Еле-еле рассвета дождался Николай. Лицо ополоснул наскоро, топор из-под лавки достал, сунул за пояс. Прикинул: когда еще Хора проснется, сползет с лежанки, затопит печь, приготовит чего-нибудь поесть… Нет! Никому ничего не говоря, вышел за дверь, тишком, огородами подался в лес.
II
Евхим Бабай и сам не знал, как это ему тюкнуло побежать в Ельники, искать там немцев, просить, чтоб они не откладывали — скорее наведались в Великий Лес. Не иначе, злость, большая злость подсказала: нельзя медлить ни дня, ни минуты — расхватают, растащат по хатам, по хлевам да клетям все колхозное. Тогда не поживишься, ничего не достанется. Локти кусай, волком вой, а проворонишь — не вернешь.
Начальник немецкий, к которому попал благодаря своей настойчивости и упорству Евхим Бабай (начальника того все в Ельниках звали «герр комендант Курт Апфель»), — толстый, лысый и, как Евхиму показалось, совсем не строгий, а скорее добродушный, — долго смеялся, когда переводчик, не военный, а в штатском, вертлявый, с хищным носом и большими оттопыренными ушами, пересказал по-немецки, что пригнало за восемнадцать километров ненавистника большевиков и советских порядков.
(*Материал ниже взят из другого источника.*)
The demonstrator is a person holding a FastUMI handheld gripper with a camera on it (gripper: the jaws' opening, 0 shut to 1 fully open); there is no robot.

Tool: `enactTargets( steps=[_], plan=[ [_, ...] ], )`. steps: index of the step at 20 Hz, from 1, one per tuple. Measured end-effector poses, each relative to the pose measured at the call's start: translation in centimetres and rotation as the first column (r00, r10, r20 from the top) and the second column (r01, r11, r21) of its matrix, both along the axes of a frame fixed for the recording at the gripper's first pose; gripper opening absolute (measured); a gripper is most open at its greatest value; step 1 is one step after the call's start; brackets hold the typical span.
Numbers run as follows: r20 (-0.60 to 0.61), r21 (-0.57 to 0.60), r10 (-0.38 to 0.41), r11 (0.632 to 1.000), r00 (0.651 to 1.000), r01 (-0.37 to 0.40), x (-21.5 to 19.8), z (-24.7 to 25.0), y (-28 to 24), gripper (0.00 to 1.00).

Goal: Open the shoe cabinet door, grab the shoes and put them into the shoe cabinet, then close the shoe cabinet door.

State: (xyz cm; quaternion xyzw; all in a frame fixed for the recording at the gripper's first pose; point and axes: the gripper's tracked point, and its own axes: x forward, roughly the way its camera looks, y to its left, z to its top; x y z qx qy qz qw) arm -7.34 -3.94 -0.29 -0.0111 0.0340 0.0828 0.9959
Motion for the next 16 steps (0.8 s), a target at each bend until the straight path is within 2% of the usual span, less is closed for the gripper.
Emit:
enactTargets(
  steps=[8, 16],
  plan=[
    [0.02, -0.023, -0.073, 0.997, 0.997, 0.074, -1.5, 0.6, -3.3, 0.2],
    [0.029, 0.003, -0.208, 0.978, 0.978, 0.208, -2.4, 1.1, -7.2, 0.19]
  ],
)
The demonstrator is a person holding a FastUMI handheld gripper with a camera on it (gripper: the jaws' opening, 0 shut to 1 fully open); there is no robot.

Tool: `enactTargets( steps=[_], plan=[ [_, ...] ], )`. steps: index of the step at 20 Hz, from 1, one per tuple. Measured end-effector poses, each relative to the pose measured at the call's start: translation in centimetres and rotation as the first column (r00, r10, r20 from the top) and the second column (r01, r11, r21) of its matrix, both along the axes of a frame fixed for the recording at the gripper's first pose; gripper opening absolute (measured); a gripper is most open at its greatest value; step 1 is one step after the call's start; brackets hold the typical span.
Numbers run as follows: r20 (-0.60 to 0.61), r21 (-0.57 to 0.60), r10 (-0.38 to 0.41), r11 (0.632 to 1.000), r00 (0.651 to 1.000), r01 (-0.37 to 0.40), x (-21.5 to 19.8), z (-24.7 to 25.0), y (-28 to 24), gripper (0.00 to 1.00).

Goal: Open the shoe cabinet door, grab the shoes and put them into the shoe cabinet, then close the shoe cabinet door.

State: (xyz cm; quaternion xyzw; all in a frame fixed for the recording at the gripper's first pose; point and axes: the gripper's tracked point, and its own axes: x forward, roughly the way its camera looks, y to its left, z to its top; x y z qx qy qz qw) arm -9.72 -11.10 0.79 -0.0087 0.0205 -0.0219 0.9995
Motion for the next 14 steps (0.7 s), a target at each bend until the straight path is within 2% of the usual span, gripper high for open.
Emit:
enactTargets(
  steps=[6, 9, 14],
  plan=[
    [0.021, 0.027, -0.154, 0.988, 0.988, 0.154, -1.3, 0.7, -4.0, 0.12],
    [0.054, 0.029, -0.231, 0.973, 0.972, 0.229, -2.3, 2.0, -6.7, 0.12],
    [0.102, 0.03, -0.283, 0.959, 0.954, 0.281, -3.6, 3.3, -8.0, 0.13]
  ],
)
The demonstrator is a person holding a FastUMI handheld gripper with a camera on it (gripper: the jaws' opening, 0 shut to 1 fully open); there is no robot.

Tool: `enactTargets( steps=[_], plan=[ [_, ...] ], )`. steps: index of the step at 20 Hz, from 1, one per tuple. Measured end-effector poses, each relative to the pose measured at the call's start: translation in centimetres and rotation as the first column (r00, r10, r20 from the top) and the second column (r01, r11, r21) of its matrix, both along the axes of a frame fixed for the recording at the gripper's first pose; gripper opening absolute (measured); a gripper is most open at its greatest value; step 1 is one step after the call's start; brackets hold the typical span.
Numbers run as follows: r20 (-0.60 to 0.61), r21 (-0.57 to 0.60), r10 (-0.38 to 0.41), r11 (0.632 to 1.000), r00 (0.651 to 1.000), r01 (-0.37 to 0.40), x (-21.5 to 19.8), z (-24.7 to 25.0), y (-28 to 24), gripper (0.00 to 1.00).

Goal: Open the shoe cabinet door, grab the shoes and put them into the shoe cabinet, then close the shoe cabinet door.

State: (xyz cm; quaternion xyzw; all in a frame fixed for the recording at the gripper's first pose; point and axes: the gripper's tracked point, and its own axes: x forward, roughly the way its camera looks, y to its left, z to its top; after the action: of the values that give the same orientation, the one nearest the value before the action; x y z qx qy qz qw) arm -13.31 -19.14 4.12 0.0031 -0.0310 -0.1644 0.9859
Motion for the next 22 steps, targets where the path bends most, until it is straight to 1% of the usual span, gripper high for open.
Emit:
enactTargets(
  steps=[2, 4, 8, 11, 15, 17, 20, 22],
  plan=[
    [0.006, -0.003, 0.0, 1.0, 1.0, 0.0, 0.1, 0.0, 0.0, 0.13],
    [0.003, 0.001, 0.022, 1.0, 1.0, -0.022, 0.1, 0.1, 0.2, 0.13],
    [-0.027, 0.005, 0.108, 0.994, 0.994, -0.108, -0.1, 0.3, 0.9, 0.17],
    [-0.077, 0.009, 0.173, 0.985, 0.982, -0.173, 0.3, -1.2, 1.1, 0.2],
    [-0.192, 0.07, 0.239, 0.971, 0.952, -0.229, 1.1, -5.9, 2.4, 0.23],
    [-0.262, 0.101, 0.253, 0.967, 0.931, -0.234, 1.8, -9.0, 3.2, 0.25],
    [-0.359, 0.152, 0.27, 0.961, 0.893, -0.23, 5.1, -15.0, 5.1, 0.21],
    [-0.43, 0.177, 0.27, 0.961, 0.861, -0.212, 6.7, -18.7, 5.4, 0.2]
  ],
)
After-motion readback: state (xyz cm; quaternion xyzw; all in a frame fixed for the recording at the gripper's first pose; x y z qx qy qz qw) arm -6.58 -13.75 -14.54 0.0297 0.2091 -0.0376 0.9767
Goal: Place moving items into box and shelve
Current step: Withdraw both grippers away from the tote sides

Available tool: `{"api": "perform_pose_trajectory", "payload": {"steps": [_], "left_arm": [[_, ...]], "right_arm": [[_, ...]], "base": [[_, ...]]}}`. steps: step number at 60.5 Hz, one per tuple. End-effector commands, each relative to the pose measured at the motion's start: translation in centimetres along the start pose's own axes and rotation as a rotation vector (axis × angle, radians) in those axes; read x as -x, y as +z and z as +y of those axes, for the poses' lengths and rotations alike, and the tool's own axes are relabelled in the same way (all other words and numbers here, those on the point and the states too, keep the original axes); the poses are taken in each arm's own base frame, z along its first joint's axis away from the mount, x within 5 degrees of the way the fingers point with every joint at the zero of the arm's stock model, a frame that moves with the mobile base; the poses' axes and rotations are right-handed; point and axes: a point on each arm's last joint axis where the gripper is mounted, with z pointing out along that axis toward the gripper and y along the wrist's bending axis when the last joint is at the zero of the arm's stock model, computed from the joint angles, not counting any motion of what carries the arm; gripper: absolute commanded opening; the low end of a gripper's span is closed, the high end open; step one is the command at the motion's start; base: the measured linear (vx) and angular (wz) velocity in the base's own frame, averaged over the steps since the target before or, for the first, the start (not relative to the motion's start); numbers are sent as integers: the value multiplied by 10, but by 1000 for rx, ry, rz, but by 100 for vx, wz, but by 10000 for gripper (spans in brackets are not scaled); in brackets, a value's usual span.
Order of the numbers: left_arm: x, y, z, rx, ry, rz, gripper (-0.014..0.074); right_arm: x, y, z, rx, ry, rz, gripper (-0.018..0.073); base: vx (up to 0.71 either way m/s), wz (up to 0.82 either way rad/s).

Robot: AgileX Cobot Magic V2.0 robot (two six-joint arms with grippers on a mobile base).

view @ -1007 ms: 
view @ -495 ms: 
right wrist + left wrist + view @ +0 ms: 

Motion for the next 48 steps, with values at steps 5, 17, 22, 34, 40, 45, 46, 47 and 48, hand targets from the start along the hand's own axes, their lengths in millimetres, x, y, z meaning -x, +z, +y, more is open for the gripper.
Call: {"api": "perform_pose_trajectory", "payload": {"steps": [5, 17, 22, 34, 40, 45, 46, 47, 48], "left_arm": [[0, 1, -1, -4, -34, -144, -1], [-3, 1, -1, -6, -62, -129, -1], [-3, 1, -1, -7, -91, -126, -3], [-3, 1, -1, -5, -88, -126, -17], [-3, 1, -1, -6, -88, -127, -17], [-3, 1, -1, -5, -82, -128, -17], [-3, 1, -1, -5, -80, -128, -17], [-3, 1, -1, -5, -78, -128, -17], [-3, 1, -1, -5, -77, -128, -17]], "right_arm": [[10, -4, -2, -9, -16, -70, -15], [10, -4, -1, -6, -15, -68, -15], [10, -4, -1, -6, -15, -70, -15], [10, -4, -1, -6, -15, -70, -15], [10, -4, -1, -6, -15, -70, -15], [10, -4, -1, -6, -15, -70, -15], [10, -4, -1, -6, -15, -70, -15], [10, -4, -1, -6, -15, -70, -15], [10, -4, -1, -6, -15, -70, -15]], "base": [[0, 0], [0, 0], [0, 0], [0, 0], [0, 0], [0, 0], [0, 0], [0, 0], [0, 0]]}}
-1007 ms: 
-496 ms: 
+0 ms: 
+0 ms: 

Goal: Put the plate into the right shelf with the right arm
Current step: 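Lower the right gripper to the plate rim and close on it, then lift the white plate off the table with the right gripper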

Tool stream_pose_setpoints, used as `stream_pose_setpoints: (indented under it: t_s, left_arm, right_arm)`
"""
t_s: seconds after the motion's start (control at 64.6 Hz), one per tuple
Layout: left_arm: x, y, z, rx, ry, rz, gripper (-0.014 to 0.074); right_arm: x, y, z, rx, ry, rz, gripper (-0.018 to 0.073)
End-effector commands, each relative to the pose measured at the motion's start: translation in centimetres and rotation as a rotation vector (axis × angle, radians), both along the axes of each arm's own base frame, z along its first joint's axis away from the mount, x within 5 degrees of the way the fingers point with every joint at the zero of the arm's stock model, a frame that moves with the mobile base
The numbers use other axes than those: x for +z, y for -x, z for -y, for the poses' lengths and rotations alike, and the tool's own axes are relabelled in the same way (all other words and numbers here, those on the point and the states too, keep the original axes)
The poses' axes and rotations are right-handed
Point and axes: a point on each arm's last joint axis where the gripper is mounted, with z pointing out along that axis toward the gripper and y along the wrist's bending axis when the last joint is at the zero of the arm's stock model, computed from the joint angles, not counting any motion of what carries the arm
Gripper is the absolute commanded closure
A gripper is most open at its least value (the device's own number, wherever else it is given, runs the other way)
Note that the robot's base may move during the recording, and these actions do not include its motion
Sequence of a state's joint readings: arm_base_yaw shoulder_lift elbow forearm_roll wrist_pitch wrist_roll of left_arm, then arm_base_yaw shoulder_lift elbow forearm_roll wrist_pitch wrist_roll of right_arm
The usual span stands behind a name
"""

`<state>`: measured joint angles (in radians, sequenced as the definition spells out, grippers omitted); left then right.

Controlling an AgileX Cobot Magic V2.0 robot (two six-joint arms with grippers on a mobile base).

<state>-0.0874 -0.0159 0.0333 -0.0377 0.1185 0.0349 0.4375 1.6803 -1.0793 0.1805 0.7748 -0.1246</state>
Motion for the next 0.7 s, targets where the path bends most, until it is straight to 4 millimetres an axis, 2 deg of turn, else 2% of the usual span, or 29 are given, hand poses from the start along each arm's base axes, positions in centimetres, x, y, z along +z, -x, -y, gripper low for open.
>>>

— Карашо, карашо, — пожелал обойтись без переводчика, показать, что он не лыком шит, умеет говорить по-русски, комендант. — Ми будет в Великий Лес… Утро… Абер… но чтоби клеп-соль биль. Ферштеен?
— Чтоб хлебом-солью встретили, понимаешь? — помог коменданту переводчик.
— Конечно, конечно, будет хлеб-соль, — пообещал Евхим Бабай.
Пообещать-то пообещал, а вот выйдут ли великолесцы с хлебом-солью на улицу — не было уверенности у Бабая, хотя, возвратившись из Ельников, он обежал двор за двором деревню всю, каждому в башку втолковал, что требуется, чтобы должным образом встретить немцев. «От наших людей всего можно ждать», — думал Евхим Бабай. Думал — и шпынял жену, мечась взад-вперед по хате.
— Ты опару поставила?
— Поставила. Сколько раз можно спрашивать? — ворчала, как всегда чем-то недовольная, Сонька.
— Смотри, чтоб хлеб с закалом не вышел, чтоб корка от мякиша не отстала. Да и не перекис чтоб, — сама знаешь, для кого хлеб.
— Сожрут. Какой испеку, такой и сожрут. Дареному коню в зубы не глядят, — не унималась Сонька.
— А коли знаешь, так думай, что говоришь. Не то… Глазом не моргнешь, как шомполов всыплют.
— С чего это мне шомполов? Пускай тебе…
— У меня задница не такая толстая.
— Нашел толстую! За тобой так уж и растолстеешь.
— Можешь лучше поискать. Только это… не сейчас. Сейчас про хлеб думай, тесто не упусти, гляди, чтоб все толком было. Встать надо пораньше, чуть свет, печь вытопить. Да хлеб посадить, чтоб хорошо пропекся. И главное — пораньше…
— Испечется, никуда не денется. Пока приедут из Ельников, и поесть успеем.
— Тебе бы только есть, требух набивать. Ни о чем другом не думаешь.